**What this task involves**
From the first line of the records down to the one that holds "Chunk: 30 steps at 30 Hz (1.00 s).", transcribe each line exactly and add nothing.

[Data excerpts]

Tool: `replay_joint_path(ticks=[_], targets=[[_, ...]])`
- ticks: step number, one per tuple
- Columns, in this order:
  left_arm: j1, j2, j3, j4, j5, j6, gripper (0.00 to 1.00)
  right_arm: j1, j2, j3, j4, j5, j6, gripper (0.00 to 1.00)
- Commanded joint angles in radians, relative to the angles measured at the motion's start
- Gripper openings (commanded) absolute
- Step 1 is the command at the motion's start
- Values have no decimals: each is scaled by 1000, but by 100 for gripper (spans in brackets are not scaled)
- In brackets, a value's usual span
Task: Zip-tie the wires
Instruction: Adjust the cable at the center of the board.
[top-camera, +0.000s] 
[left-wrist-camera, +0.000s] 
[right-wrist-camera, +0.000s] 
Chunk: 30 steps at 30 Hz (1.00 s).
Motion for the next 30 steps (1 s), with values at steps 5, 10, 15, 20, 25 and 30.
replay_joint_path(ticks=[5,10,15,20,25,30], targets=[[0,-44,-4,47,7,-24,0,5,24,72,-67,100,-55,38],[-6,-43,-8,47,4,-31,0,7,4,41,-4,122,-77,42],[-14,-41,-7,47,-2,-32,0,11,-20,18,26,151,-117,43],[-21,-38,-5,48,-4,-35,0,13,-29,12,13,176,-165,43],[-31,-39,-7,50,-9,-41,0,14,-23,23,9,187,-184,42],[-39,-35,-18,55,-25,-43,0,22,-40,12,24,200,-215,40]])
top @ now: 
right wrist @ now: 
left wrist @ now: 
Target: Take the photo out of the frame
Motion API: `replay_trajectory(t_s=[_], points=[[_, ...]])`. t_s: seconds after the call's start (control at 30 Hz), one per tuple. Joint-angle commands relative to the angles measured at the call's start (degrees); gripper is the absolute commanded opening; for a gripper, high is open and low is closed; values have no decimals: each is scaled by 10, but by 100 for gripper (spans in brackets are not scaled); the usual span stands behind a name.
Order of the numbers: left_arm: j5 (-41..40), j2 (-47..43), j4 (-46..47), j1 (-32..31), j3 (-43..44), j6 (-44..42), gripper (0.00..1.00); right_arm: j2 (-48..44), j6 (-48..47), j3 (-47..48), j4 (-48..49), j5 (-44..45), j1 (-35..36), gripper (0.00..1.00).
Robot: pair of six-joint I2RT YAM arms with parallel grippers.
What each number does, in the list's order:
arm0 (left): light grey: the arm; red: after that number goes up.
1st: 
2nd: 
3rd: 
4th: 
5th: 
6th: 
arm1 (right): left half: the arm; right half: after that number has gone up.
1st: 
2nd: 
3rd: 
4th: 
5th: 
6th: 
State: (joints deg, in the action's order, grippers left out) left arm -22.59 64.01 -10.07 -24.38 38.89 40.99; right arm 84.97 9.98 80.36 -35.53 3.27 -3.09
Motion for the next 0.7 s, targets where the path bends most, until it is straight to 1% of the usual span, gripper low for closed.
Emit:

**Response**
Tool: `replay_joint_path(ticks=[_], targets=[[_, ...]])`
- ticks: step number, one per tuple
- Columns, in this order:
  left_arm: j1, j2, j3, j4, j5, j6, gripper (0.00 to 1.00)
  right_arm: j1, j2, j3, j4, j5, j6, gripper (0.00 to 1.00)
- Commanded joint angles in radians, relative to the angles measured at the motion's start
- Gripper openings (commanded) absolute
- Step 1 is the command at the motion's start
- Values have no decimals: each is scaled by 1000, but by 100 for gripper (spans in brackets are not scaled)
- In brackets, a value's usual span
Task: Zip-tie the wires
Instruction: Adjust the cable at the center of the board.
[top-camera, +0.000s] 
[left-wrist-camera, +0.000s] 
[right-wrist-camera, +0.000s] 
Chunk: 30 steps at 30 Hz (1.00 s).

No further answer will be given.